Mysql Query Assistant
Use this skill to turn a user's request into safe MySQL work against a live database.
Core workflow
For every request, follow this sequence:
- Inspect connection prerequisites from
references/connection-and-safety.md.
- Discover relevant schema first. Prefer column comments when available.
- Draft the SQL.
- Execute only read-only SQL with
scripts/run_read_query.py.
- Perform double validation:
- structural validation: tables, columns, joins, filters, grouping, and syntax match the request.
- result validation: returned rows and aggregates look semantically consistent with the user's intent.
- If validation fails, revise the SQL and run it again.
- Present the final answer using the output template below.
Default behavior
- Prefer
SELECT queries only.
- Never auto-execute
INSERT, UPDATE, DELETE, REPLACE, ALTER, DROP, TRUNCATE, CREATE, GRANT, or REVOKE.
- Keep result samples small by default.
- When the request is ambiguous, use schema inspection to narrow candidate tables before writing SQL.
- Prefer explicit column lists over
SELECT * unless schema exploration is the user's goal.
- Prefer bounded queries. Add
LIMIT when the user did not ask for a full extract.
Schema discovery workflow
Before generating SQL, inspect schema with scripts/introspect_schema.py.
Use this order:
- List candidate tables.
- Inspect columns, data types, keys, and column comments for the most relevant tables.
- Infer business meaning from comments and names.
- Only then draft SQL.
If comments are missing, fall back to table names, column names, keys, and a few small probing queries.
Read-only execution workflow
Use scripts/run_read_query.py to execute the SQL.
The script rejects non-read-only statements. It also blocks multi-statement execution.
When verifying a query:
- Run the first candidate SQL.
- Review row count, sample rows, and whether the columns answer the request.
- If the result is empty or suspicious, explain why and try a corrected query when appropriate.
- If multiple interpretations are plausible, prefer the query best supported by schema and results, and say what assumption you made.
Restricted write workflow
When the user asks for a write operation:
- Do not execute the write statement.
- First produce a preview
SELECT that shows exactly which rows would be affected.
- Then produce the write SQL separately.
- Clearly label the write SQL as not executed.
- Call out any missing safety condition such as a weak or absent
WHERE clause.
Output template
Use this structure unless the user asks for a different format.
Final SQL
[final sql]
Validation
- Structural check: [why the sql shape matches the request]
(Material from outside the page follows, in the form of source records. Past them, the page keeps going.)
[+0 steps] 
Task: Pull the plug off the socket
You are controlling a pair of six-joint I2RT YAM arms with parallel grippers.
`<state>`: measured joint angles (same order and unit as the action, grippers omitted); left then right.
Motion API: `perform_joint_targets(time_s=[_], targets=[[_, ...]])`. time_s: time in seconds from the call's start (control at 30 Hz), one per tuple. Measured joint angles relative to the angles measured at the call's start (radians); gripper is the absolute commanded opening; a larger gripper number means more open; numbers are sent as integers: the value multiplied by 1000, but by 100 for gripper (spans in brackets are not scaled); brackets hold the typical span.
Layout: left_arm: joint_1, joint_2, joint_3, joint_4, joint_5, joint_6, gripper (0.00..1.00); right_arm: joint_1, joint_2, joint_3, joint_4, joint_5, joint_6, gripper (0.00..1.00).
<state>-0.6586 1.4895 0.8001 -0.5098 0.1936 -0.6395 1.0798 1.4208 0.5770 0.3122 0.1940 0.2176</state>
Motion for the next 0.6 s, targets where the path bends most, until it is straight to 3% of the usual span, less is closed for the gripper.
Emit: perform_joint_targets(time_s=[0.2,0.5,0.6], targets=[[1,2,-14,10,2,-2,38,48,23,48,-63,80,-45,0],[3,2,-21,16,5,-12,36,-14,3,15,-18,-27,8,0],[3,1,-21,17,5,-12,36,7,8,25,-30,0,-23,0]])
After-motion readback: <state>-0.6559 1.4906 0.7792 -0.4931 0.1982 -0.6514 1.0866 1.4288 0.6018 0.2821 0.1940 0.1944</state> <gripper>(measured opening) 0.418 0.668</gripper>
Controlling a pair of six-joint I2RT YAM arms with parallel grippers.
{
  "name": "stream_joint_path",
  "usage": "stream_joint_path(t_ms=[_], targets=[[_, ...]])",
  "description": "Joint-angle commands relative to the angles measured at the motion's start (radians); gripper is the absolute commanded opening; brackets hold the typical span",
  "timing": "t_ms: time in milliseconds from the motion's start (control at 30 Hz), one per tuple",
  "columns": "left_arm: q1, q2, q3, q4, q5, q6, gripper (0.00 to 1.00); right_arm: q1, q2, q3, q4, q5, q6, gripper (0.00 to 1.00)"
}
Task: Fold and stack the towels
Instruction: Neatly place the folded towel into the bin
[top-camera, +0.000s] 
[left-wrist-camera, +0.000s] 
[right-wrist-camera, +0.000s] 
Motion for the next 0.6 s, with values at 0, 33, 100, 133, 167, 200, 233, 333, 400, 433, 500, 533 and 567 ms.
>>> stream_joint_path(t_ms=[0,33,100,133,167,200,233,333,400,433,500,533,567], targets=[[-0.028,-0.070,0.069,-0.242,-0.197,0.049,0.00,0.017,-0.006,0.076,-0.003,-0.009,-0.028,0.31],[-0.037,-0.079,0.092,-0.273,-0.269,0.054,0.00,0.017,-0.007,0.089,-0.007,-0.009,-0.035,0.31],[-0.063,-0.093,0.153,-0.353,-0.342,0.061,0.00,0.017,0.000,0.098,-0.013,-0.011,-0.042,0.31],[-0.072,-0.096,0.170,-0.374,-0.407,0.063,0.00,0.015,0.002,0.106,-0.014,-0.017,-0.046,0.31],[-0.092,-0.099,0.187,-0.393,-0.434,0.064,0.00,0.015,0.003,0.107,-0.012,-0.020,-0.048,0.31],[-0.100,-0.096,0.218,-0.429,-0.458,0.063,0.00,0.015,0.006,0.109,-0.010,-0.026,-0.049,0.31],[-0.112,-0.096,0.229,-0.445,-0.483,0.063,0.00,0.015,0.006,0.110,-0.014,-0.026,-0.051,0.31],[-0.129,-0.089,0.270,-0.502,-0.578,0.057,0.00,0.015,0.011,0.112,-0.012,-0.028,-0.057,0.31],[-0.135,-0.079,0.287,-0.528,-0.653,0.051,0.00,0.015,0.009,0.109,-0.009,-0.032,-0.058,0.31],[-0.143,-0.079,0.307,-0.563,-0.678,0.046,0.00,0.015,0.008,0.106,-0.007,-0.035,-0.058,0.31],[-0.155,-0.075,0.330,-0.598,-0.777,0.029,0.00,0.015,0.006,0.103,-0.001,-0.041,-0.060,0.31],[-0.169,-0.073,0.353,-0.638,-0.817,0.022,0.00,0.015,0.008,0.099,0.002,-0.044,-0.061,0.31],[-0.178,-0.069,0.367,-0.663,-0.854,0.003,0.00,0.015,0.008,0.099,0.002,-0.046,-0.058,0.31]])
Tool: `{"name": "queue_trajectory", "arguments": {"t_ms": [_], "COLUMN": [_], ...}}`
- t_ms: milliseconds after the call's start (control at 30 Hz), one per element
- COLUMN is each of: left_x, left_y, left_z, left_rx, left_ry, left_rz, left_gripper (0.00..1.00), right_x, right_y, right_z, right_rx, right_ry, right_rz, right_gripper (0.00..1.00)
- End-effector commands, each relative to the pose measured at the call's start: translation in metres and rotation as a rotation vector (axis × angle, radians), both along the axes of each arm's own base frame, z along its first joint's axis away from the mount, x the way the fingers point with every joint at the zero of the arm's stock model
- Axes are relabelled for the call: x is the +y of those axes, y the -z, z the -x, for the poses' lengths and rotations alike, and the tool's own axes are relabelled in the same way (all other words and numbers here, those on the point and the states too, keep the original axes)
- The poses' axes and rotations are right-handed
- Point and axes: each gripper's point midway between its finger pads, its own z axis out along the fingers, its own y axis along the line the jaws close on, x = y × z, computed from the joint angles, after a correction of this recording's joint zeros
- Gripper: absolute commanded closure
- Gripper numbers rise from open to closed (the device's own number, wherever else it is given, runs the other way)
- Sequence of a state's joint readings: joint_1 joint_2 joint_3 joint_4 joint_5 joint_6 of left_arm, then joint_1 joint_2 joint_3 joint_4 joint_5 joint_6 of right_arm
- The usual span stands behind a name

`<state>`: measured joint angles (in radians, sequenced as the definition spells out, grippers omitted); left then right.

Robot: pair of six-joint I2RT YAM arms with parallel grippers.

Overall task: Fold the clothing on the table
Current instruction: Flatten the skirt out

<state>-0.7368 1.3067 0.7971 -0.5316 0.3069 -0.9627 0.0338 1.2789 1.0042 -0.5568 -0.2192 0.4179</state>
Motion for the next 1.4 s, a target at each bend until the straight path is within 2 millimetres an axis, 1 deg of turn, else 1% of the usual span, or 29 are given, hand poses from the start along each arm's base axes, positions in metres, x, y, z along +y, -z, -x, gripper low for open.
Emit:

- Result check: [why the returned data seems correct, or why confidence is limited]
Sample results
Show 5 to 20 rows when available and useful. Keep wide tables compact.
Result summary
Provide a brief natural-language summary of what the query shows.
Notes
Include assumptions, caveats, and any schema uncertainties.
Execution details
- Use environment variables described in
references/connection-and-safety.md.
- Use
scripts/introspect_schema.py for schema discovery.
- Use
scripts/run_read_query.py for executing read-only SQL.
- If the python mysql driver is missing, install one of the documented options before running the scripts.
Examples
Example: analytics request
User request: 统计最近 7 天每天新增用户数
Expected approach:
- Inspect likely user table and created-at column.
- Confirm time column semantics from comments or names.
- Generate grouped date query.
- Run it.
- Verify the date buckets and counts look plausible.
Example: restricted write request
User request: 把 status = 'pending' 且 30 天前创建的订单改成 expired
Expected approach:
- Generate preview
SELECT for the target rows.
- Generate
UPDATE SQL separately.
- Do not execute the
UPDATE.
- Warn if the table lacks a reliable key or if the filter looks too broad.